EXERCISE PROMPT – Your answer should be every line below that includes the word "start".

INFORMATION SUPPLIED –
——

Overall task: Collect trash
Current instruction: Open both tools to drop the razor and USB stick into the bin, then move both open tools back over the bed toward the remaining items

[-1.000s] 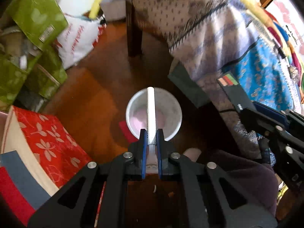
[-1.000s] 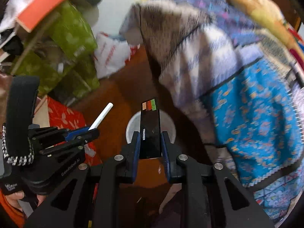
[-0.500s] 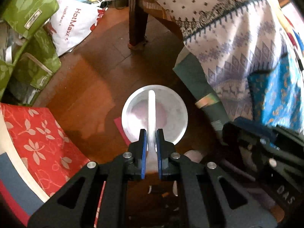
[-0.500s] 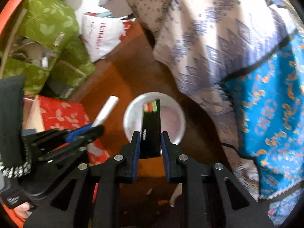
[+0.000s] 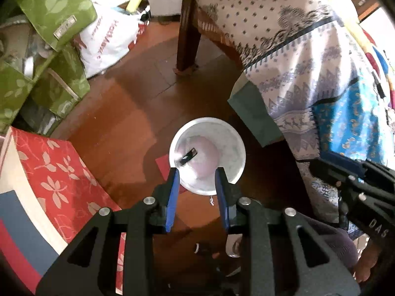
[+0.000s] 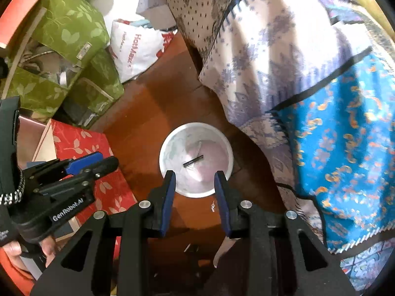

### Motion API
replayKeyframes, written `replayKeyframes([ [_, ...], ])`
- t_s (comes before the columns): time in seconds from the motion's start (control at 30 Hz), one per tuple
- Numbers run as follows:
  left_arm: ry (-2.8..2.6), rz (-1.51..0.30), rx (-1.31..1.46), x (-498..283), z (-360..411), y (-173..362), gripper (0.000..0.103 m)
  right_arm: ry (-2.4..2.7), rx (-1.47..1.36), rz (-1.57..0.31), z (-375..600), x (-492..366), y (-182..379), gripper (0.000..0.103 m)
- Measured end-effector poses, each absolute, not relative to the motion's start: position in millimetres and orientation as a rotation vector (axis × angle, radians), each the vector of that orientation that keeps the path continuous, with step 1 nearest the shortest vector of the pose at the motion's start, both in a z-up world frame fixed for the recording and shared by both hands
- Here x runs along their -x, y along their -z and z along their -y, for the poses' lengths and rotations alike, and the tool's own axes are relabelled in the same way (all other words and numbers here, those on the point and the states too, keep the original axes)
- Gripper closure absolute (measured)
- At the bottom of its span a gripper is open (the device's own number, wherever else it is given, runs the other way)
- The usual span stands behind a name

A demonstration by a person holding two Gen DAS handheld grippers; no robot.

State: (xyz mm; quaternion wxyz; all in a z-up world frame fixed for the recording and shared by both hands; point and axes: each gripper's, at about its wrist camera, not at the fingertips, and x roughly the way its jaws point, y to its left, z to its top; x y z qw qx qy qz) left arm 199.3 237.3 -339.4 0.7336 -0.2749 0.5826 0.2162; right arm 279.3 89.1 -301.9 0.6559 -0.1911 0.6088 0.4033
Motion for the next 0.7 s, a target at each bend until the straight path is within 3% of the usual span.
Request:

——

TASK OUTPUT –
- t_s (comes before the columns): time in seconds from the motion's start (control at 30 Hz), one per tuple
- Measured end-effector poses, each absolute, not relative to the motion's start: position in millimetres and orientation as a rotation vector (axis × angle, radians), each the vector of that orientation that keeps the path continuous, with step 1 nearest the shortest vector of the pose at the motion's start, both in a z-up world frame fixed for the recording and shared by both hands

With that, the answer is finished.